苍翌祺到现在还是庆幸的,庆幸沐雨只是一个宫婢而已,要是她被封了妃嫔,那恐怕自己就再也没有机会得到她了。
“公子,皇上还在御书房等着您呢!”见苍翌祺定在原地,太监出声提醒着。
苍翌祺这才收回了自己的视线,其实沐雨早已经消失在了走廊的尽头。

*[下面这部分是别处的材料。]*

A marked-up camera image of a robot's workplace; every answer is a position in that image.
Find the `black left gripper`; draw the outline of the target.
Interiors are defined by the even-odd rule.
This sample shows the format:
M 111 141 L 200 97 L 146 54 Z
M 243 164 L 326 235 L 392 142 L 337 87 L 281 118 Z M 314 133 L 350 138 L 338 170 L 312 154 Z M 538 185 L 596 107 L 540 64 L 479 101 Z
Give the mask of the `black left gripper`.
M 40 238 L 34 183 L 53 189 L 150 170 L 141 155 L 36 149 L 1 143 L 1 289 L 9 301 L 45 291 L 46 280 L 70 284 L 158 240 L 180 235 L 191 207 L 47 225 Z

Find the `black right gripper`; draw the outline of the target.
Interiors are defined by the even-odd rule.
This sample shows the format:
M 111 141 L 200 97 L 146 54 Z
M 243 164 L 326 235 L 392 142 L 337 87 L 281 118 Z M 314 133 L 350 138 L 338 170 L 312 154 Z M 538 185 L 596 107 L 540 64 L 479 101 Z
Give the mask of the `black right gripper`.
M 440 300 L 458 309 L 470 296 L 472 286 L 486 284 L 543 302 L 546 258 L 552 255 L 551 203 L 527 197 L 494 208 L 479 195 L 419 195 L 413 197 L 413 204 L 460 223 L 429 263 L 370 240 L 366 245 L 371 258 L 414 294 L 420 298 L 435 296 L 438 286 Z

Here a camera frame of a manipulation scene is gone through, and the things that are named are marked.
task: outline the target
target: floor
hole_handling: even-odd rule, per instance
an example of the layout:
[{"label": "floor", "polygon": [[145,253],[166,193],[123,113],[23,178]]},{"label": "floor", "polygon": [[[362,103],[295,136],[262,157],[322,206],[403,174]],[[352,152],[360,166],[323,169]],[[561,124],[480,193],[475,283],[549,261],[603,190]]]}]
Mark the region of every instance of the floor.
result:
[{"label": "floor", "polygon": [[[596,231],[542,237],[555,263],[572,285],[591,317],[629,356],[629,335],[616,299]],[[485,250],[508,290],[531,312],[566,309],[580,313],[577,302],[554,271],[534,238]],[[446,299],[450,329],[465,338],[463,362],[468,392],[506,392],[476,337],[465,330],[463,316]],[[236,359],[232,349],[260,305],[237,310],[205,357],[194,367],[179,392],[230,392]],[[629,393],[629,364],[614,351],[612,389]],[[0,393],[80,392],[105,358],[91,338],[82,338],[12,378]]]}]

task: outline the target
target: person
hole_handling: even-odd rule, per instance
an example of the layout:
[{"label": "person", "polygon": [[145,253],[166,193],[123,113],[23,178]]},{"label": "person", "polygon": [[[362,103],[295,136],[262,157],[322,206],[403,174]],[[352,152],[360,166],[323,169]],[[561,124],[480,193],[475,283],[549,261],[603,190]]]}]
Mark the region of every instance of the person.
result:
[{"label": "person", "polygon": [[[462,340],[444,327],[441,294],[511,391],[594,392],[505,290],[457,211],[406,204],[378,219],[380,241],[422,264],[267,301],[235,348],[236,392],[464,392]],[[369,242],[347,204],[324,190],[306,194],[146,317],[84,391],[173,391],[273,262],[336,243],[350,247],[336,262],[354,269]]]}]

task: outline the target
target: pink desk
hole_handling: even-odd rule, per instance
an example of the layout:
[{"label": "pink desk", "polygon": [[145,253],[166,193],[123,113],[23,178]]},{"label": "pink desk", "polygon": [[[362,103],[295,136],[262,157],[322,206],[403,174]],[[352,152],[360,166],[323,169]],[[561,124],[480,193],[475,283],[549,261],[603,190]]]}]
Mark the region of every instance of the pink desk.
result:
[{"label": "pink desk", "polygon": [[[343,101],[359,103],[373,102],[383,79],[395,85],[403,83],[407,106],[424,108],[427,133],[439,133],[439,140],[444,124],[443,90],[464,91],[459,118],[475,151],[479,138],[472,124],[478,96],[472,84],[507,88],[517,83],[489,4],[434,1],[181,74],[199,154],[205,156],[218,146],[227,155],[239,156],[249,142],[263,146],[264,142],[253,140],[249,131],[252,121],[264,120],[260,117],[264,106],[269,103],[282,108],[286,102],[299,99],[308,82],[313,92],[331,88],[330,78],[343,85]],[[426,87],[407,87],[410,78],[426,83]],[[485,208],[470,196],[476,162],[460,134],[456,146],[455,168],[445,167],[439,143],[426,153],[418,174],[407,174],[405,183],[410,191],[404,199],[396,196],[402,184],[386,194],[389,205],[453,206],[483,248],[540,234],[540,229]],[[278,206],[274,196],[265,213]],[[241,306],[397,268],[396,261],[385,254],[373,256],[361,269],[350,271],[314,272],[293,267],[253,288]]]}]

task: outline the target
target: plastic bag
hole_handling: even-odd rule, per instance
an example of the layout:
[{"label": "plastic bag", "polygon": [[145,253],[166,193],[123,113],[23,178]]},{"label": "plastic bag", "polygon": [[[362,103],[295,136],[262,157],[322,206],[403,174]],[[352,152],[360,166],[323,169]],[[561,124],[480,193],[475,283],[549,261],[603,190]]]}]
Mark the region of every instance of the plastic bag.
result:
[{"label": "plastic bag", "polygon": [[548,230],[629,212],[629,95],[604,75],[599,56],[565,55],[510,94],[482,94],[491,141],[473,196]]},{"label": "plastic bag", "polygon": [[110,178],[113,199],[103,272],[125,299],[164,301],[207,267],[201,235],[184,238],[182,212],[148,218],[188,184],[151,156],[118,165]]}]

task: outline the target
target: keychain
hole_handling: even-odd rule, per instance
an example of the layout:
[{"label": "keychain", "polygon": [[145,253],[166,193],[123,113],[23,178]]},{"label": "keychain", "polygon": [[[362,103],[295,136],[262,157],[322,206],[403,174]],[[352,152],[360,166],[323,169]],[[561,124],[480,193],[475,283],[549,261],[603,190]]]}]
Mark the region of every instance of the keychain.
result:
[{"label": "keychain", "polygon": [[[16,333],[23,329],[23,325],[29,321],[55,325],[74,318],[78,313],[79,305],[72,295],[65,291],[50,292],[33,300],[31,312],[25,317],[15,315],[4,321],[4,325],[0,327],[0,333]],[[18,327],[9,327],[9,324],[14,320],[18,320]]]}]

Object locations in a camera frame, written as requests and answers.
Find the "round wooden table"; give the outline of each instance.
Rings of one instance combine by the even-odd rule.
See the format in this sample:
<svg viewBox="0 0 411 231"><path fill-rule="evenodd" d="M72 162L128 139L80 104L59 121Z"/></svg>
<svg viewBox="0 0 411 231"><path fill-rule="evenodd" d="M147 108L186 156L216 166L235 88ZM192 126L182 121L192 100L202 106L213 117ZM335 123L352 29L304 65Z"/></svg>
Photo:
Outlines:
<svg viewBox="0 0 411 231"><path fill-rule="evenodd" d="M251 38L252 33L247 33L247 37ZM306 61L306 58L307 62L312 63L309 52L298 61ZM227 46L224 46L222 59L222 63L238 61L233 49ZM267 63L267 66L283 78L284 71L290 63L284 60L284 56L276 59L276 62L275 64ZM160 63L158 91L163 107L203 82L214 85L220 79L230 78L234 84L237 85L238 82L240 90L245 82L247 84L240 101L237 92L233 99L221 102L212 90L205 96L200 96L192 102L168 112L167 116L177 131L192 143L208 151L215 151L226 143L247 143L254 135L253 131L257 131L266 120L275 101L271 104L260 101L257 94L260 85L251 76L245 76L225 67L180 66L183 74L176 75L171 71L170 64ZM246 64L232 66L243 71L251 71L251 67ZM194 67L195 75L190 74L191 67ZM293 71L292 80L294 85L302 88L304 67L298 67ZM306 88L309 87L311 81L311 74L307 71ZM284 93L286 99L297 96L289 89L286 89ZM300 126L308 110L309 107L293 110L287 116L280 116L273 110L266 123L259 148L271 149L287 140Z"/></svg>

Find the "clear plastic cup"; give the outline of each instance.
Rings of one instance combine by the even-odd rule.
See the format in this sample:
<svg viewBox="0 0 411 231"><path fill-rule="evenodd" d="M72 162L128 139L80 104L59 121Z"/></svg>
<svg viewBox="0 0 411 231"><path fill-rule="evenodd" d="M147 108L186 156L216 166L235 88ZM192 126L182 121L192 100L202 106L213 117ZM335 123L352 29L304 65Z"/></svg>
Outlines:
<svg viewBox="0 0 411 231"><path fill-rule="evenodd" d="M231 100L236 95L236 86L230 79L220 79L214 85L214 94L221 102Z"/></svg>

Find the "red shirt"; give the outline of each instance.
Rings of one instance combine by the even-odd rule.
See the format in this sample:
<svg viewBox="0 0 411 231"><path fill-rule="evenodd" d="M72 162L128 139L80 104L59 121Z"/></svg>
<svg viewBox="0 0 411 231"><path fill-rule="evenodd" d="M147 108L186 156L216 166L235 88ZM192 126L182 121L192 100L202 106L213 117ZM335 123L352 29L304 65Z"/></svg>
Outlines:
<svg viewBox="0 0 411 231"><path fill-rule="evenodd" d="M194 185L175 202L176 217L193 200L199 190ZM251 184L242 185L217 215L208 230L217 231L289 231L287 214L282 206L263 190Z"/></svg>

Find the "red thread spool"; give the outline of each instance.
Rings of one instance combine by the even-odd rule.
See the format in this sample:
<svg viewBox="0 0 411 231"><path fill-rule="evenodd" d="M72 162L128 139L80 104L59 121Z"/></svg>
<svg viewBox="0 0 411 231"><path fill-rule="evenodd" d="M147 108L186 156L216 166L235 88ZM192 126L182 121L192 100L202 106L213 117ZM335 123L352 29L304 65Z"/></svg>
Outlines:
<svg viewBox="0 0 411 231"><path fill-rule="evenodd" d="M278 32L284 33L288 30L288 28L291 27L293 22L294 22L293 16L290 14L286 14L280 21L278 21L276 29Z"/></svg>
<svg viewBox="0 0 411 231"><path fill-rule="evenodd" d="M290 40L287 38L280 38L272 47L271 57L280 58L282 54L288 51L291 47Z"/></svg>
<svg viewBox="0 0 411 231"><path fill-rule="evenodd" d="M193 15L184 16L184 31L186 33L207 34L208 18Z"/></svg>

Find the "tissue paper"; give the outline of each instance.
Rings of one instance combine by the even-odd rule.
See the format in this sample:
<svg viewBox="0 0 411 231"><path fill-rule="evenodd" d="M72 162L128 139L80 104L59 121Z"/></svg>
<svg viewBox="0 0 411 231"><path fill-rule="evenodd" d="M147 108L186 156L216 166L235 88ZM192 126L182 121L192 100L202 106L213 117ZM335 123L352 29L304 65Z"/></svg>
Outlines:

随着小太监来到御书房。
汪广海带着人都已经退下,整个御书房内就只剩下皇帝和苍翌祺。
“臣参见皇上!”苍翌祺一进御书房率先向苍翌祺行了一个大礼,其实要是没有外人在场的情况下,苍翌祺很少行这样大的礼。
苍瑾煊手握毛笔在低头看着奏章,知道苍翌祺进来了,并没有抬头,只是出声问着他:“有事?”
“不知楚陌有无向皇上禀告?”苍翌祺心中也是有底,皇帝肯定也是知道一些什么,只不多在朝堂之上一直都装不知道罢了。
“嗯,私盐现在走私的还厉害?”苍瑾煊搁下笔,伸手指了指案几一边的一排红木椅,示意苍翌祺坐。
苍翌祺也不客气,走到一旁坐下:“是!非常的厉害,之前还只是沿海地区有部分的走私,现在就是京城中都出现了大的走私商贩,情况很是不妙,私盐与官盐价格相差太大,百姓们就是知道私买私盐是犯法,也都铤而走险的去买,地方官员也都是睁一只眼闭一只眼,在这一块上,今年的国库收入就会少上许多。”
苍翌祺将现在的境况都清楚的想苍瑾煊禀告,苍瑾煊的神色如常,只是他垂在身侧的双手紧握成拳,越来越紧,指关节都泛着青白。
“都台盐运使可有反应?”苍瑾煊沉稳的问道。
“张士忠早就是投靠了睿亲王了,没有任何的措施,而且要是探子打听来的消失没有错的话,京城最大的盐贩走私商就是他的大舅子。”苍翌祺在苍瑾煊的面前依旧是那一副痞里痞气的市井混混模样,说这些的时候嘴角还啐着一抹无谓的笑意。
“混账!”苍瑾煊在听到这些,再大的忍耐都忍不住的大骂出口。大掌砰的一下拍打在案几上,力道之大,案几上的奏章都有些许弹跳出来。